*Required work*.
What's needed is a word-for-word retyping of the entries below, pictures omitted.

*Listed records*.
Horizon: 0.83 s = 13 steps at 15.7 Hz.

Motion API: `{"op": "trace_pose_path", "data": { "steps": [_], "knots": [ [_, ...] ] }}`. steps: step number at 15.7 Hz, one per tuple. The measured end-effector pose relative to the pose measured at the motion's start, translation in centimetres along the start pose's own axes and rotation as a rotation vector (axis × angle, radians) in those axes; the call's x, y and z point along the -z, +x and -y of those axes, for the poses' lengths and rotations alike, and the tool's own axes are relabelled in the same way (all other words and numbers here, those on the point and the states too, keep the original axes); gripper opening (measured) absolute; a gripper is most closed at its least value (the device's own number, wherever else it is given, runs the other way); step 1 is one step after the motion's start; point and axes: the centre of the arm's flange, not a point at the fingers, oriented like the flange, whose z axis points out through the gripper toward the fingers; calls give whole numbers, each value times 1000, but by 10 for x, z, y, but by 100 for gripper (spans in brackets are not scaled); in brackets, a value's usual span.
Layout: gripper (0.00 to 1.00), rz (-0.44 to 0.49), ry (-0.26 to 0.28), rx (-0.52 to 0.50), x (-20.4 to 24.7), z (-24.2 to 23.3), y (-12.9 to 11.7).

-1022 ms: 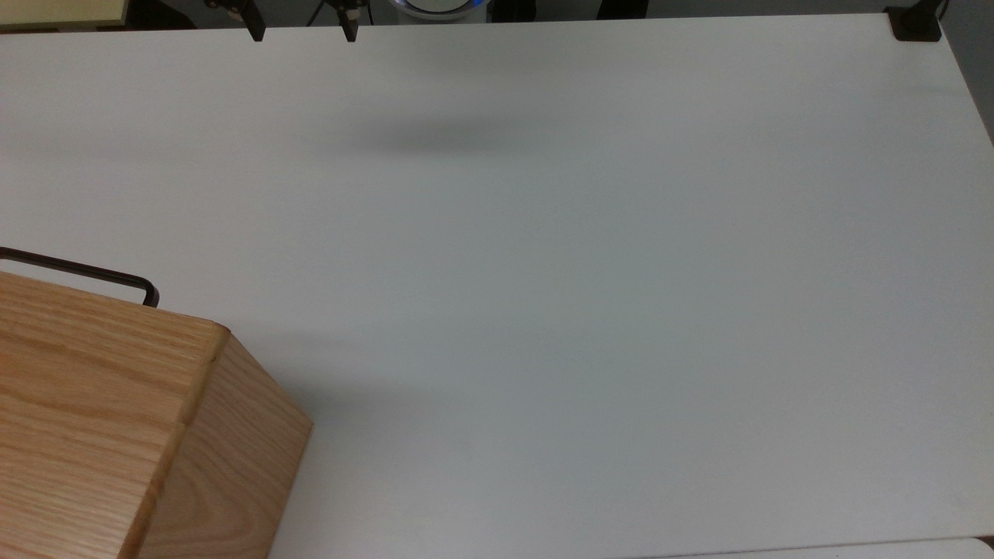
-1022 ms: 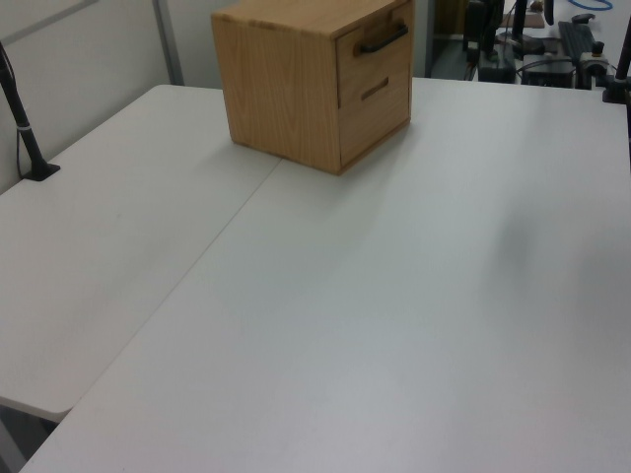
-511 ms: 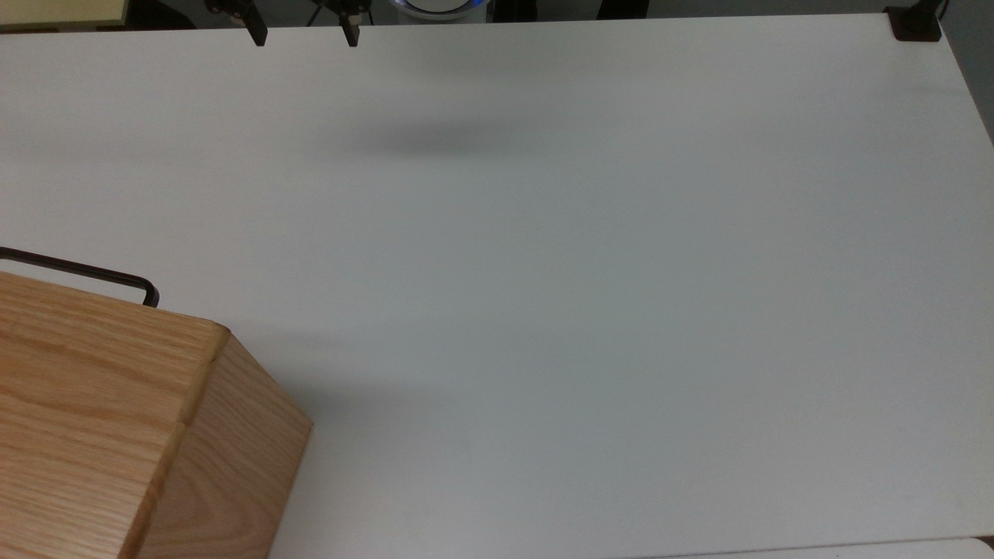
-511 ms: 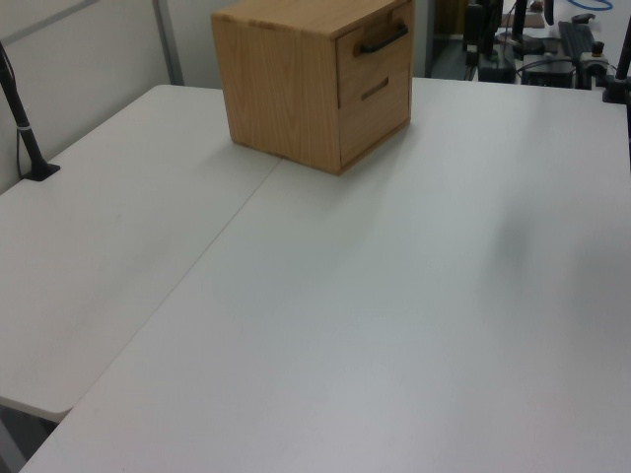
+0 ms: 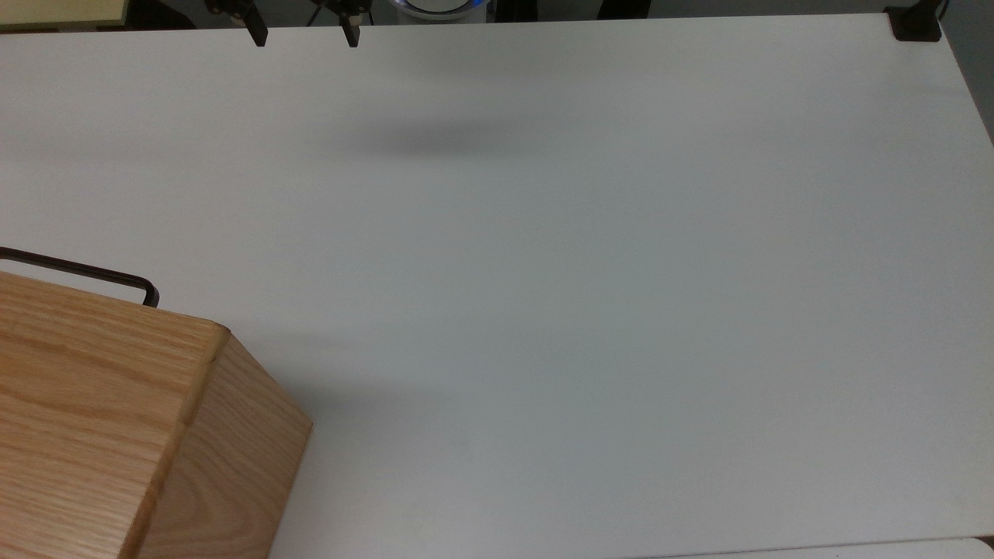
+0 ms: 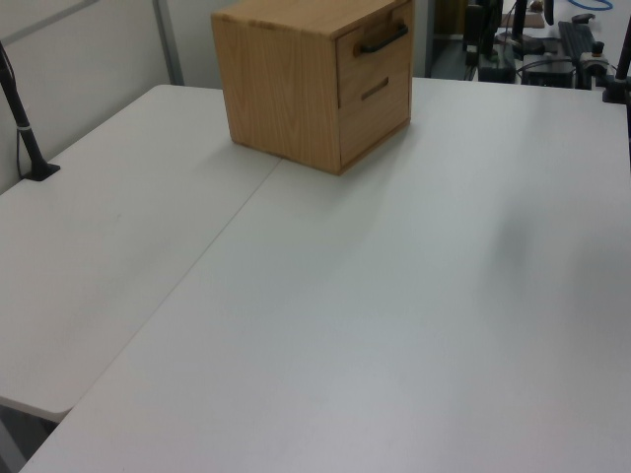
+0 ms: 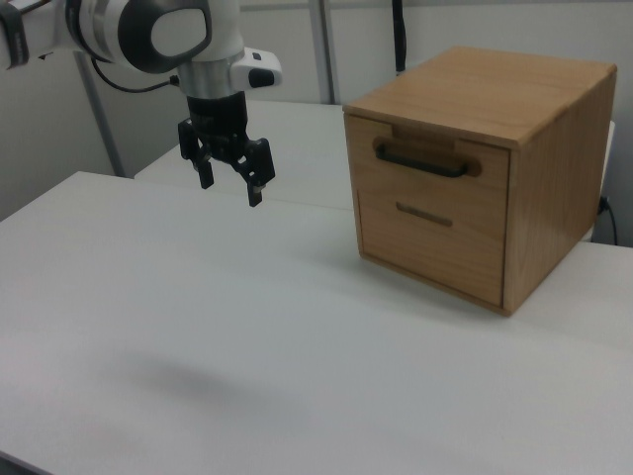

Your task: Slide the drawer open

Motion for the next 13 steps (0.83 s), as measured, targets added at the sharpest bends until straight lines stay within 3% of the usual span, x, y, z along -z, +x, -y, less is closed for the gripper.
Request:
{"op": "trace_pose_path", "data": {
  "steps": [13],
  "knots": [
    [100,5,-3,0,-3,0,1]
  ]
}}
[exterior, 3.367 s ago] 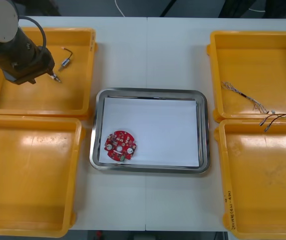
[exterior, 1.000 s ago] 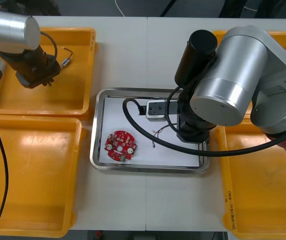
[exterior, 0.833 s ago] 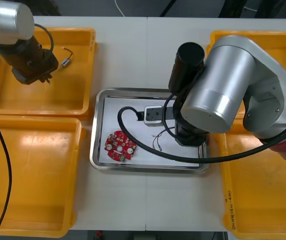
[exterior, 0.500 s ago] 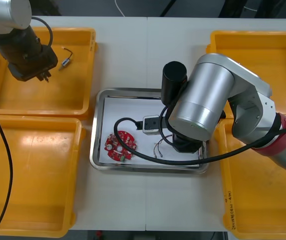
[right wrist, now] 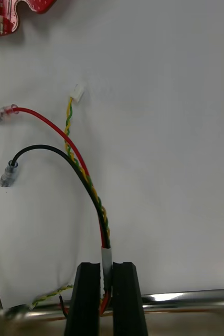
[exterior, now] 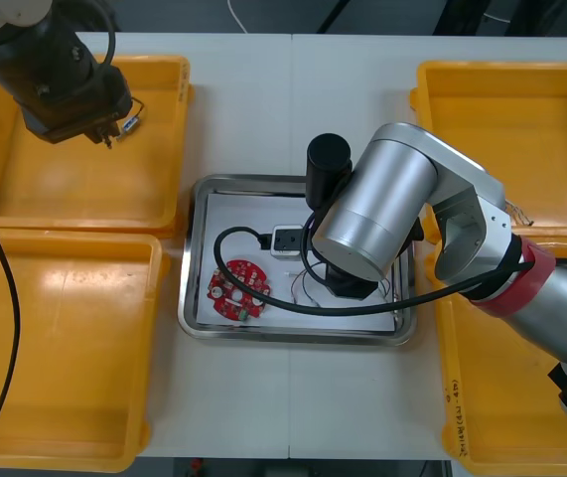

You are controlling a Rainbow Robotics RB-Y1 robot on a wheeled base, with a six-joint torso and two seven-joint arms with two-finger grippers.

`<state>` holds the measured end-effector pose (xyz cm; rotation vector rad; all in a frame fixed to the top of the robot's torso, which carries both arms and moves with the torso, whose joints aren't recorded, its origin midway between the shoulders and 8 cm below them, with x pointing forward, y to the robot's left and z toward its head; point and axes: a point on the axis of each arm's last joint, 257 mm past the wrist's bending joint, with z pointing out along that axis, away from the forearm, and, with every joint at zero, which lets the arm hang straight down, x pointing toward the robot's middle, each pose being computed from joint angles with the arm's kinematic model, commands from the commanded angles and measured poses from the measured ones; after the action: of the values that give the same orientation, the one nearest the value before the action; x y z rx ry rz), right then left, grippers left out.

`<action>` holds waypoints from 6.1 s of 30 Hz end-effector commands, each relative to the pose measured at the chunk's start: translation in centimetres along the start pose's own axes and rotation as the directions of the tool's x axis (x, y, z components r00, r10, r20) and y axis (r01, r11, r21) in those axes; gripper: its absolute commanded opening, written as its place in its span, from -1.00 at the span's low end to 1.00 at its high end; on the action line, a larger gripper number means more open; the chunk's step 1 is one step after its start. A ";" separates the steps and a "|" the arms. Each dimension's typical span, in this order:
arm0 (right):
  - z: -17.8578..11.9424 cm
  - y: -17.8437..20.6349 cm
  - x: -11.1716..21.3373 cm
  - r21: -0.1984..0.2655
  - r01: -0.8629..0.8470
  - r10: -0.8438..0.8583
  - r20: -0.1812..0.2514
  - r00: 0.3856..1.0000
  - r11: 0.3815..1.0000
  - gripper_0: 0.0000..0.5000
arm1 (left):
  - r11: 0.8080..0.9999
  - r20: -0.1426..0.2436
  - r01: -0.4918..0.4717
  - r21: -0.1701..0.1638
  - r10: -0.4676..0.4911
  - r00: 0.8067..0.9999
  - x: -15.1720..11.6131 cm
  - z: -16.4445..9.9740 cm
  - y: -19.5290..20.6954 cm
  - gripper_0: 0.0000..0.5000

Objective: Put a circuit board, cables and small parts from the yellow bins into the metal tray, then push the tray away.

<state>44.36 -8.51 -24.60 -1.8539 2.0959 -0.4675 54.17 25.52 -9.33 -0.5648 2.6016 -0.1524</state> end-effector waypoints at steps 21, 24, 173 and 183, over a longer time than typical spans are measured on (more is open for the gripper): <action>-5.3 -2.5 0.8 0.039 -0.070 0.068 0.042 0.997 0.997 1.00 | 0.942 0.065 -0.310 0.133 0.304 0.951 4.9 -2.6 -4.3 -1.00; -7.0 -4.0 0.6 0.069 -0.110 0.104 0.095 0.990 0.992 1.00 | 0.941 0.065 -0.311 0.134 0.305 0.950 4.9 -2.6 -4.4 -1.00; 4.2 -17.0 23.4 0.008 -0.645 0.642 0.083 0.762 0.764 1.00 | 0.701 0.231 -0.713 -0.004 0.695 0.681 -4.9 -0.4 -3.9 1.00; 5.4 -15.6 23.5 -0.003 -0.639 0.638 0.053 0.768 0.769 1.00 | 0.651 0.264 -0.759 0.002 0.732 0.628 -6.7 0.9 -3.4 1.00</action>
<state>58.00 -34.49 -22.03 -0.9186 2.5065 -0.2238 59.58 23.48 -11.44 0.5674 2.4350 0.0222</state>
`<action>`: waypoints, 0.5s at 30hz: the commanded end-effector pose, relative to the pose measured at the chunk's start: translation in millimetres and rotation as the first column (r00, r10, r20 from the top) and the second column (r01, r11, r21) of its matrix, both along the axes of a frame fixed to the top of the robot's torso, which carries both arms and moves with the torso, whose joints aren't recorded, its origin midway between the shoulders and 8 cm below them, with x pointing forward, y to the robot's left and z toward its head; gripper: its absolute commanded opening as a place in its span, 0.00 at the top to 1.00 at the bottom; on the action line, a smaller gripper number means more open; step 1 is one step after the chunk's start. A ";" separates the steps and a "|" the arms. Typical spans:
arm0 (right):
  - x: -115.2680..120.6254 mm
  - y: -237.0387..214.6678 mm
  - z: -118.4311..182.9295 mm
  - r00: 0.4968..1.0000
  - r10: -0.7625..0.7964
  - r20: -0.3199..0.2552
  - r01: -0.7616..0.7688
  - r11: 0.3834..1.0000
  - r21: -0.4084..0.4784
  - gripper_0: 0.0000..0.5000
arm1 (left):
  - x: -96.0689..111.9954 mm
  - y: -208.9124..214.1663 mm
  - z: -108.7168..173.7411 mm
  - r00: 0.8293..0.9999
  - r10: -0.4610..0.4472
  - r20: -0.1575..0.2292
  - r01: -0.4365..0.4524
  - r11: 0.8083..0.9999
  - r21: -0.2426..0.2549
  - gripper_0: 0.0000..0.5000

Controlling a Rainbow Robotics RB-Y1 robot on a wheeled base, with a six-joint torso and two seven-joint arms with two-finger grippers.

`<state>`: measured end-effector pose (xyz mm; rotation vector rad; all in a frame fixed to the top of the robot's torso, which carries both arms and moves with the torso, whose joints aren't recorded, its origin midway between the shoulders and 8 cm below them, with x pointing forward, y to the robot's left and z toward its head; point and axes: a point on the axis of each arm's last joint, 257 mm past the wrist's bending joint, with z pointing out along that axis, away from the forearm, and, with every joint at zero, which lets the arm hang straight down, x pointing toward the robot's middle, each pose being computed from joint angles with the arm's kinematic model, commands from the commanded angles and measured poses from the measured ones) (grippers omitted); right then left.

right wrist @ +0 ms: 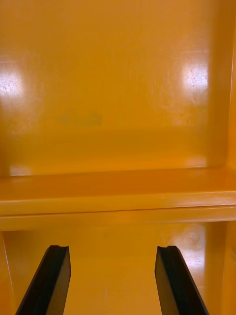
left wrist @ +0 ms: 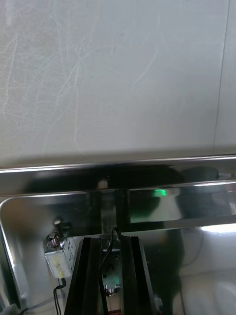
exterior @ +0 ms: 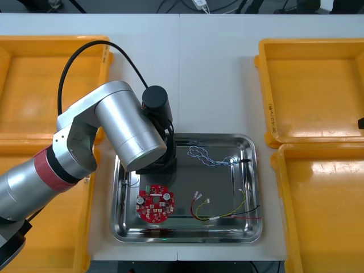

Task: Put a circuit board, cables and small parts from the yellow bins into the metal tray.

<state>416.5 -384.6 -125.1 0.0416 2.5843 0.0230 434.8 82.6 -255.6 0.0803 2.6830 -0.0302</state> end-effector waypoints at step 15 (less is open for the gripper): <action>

*Result of this task*.
Horizon: 0.83 s = 13 steps at 15.7 Hz.

Motion API: `{"op": "trace_pose_path", "data": { "steps": [_], "knots": [ [_, ...] ] }}`. steps: step number at 15.7 Hz, one per tuple. The measured end-effector pose relative to the pose measured at the motion's start, translation in centimetres along the start pose's own axes and rotation as a rotation vector (axis × angle, radians) in those axes; the call's x, y and z point along the -z, +x and -y of those axes, for the poses' lengths and rotations alike, and the tool's own axes are relabelled in the same way (all other words and numbers here, those on the point and the states too, keep the original axes); gripper opening (measured) absolute; a gripper is most closed at its least value (the device's own number, wherever else it is given, runs the other way); step 1 is one step after the motion's start; point and axes: the centre of the arm's flange, not a point at the fingers, oriented like the flange, whose z axis points out through the gripper toward the fingers; calls give whole numbers, each value times 1000, but by 10 for x, z, y, but by 100 for gripper (spans in brackets are not scaled); in brackets, a value's usual span.
Layout: gripper (0.00 to 1.00), rz (-0.44 to 0.49), ry (-0.26 to 0.28), rx (-0.52 to 0.50), x (-20.4 to 24.7), z (-24.2 to 23.3), y (-12.9 to 11.7).

-1022 ms: 
-1022 ms: 
-511 ms: 
-511 ms: 
+0 ms: 
+0 ms: 
+0 ms: 

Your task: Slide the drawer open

Motion for the next 13 steps (0.83 s), as measured, targets added at the sharpest bends until straight lines stay within 3% of the usual span, x, y, z along -z, +x, -y, less is closed for the gripper.
Request:
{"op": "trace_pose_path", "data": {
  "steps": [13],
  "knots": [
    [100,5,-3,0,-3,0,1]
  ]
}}
[exterior, 3.367 s ago] 
[exterior, 1.000 s ago] 
[exterior, 0.833 s ago] 
[exterior, 0.500 s ago] 
[right wrist, now] 
[exterior, now] 

You are controlling a Rainbow Robotics RB-Y1 robot on a wheeled base, with a six-joint torso and two seven-joint arms with two-finger grippers.

`<state>` holds the measured end-effector pose (xyz cm; rotation vector rad; all in a frame fixed to the top of the robot's torso, which carries both arms and moves with the torso, whose joints aren't recorded, its origin midway between the shoulders and 8 cm below them, with x pointing forward, y to the robot's left and z toward its head; point and axes: a point on the axis of each arm's last joint, 257 mm past the wrist's bending joint, with z pointing out along that axis, away from the forearm, and, with every joint at zero, which lets the arm hang straight down, x pointing toward the robot's middle, each pose being computed from joint angles with the arm's kinematic model, commands from the commanded angles and measured poses from the measured ones; after the action: of the values that give the same orientation, the one nearest the value before the action; x y z rx ry rz), right then left, grippers left out.

`<action>` holds waypoints from 6.1 s of 30 Hz end-effector commands, each relative to the pose measured at the chunk's start: translation in centimetres along the start pose's own axes and rotation as the directions of the tool's x axis (x, y, z components r00, r10, r20) and y axis (r01, r11, r21) in those axes; gripper: its absolute commanded opening, written as its place in its span, from -1.00 at the span's low end to 1.00 at its high end; on the action line, a larger gripper number means more open; the chunk's step 1 is one step after its start. A ";" separates the steps and a "|" the arms. Each dimension's typical span, in this order:
arm0 (right):
  - z: -17.8578..11.9424 cm
  - y: -17.8437..20.6349 cm
  - x: -11.1716..21.3373 cm
  - r21: -0.1984..0.2655
  - r01: -0.8629..0.8470
  - r10: -0.8438..0.8583
  - r20: -0.1812..0.2514
  - r00: 0.3856..1.0000
  - r11: 0.3815..1.0000
  - gripper_0: 0.0000..0.5000
arm1 (left):
  - r11: 0.8080..0.9999
  - r20: -0.1426..0.2436
  - r01: -0.4918..0.4717
  - r21: -0.1701..0.1638
  - r10: -0.4676..0.4911
  - r00: 0.8067..0.9999
  - x: -15.1720..11.6131 cm
  - z: -16.4445..9.9740 cm
  - y: -19.5290..20.6954 cm
  - gripper_0: 0.0000..0.5000

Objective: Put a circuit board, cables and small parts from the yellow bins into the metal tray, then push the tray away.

<state>44.36 -8.51 -24.60 -1.8539 2.0959 -0.4675 54.17 25.52 -9.33 -0.5648 2.6016 -0.1524</state> end-effector waypoints at steps 21, 24, 173 and 183, over a longer time than typical spans are measured on (more is open for the gripper): <action>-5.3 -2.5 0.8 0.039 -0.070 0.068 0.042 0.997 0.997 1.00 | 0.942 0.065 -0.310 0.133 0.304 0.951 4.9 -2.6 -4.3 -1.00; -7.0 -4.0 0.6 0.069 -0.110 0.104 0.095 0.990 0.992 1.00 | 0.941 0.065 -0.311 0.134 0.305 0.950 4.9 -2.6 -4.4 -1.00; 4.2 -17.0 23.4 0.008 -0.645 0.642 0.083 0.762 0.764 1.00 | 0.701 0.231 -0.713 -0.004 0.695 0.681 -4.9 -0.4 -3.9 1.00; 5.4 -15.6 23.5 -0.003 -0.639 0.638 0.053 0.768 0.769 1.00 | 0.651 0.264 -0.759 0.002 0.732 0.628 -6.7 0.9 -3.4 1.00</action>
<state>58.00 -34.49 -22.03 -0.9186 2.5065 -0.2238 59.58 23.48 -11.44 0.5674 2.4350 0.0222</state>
`<action>`: waypoints, 0.5s at 30hz: the commanded end-effector pose, relative to the pose measured at the chunk's start: translation in millimetres and rotation as the first column (r00, r10, r20 from the top) and the second column (r01, r11, r21) of its matrix, both along the axes of a frame fixed to the top of the robot's torso, which carries both arms and moves with the torso, whose joints aren't recorded, its origin midway between the shoulders and 8 cm below them, with x pointing forward, y to the robot's left and z toward its head; gripper: its absolute commanded opening as a place in its span, 0.00 at the top to 1.00 at the bottom; on the action line, a smaller gripper number means more open; step 1 is one step after the chunk's start. A ";" separates the steps and a "|" the arms. Typical spans:
arm0 (right):
  - x: -115.2680..120.6254 mm
  - y: -237.0387..214.6678 mm
  - z: -118.4311..182.9295 mm
  - r00: 0.4968..1.0000
  - r10: -0.7625..0.7964
  - r20: -0.3199..0.2552
  - r01: -0.7616..0.7688
  - r11: 0.3834..1.0000
  - r21: -0.4084..0.4784
  - gripper_0: 0.0000..0.5000
arm1 (left):
  - x: -96.0689..111.9954 mm
  - y: -208.9124..214.1663 mm
  - z: -108.7168..173.7411 mm
  - r00: 0.8293..0.9999
  - r10: -0.4610..0.4472
  - r20: -0.1575..0.2292
  - r01: -0.4365..0.4524
  - r11: 0.8083..0.9999
  - r21: -0.2426..0.2549
  - gripper_0: 0.0000..0.5000

Controlling a Rainbow Robotics RB-Y1 robot on a wheeled base, with a six-joint torso and two seven-joint arms with two-finger grippers.

`<state>`: measured end-effector pose (xyz mm; rotation vector rad; all in a frame fixed to the top of the robot's torso, which carries both arms and moves with the torso, whose joints aren't recorded, its origin midway between the shoulders and 8 cm below them, with x pointing forward, y to the robot's left and z toward its head; point and axes: a point on the axis of each arm's last joint, 257 mm past the wrist's bending joint, with z pointing out along that axis, away from the forearm, and, with every joint at zero, which lets the arm hang straight down, x pointing toward the robot's middle, each pose being computed from joint angles with the arm's kinematic model, commands from the commanded angles and measured poses from the measured ones) (grippers omitted); right then left.

right wrist @ +0 ms: 
left wrist @ +0 ms: 
exterior @ +0 ms: 

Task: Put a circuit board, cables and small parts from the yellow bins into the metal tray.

<state>416.5 -384.6 -125.1 0.0416 2.5843 0.0230 434.8 82.6 -255.6 0.0803 2.6830 -0.0302</state> end-effector waypoints at step 15 (less is open for the gripper): <action>

The exercise is finished.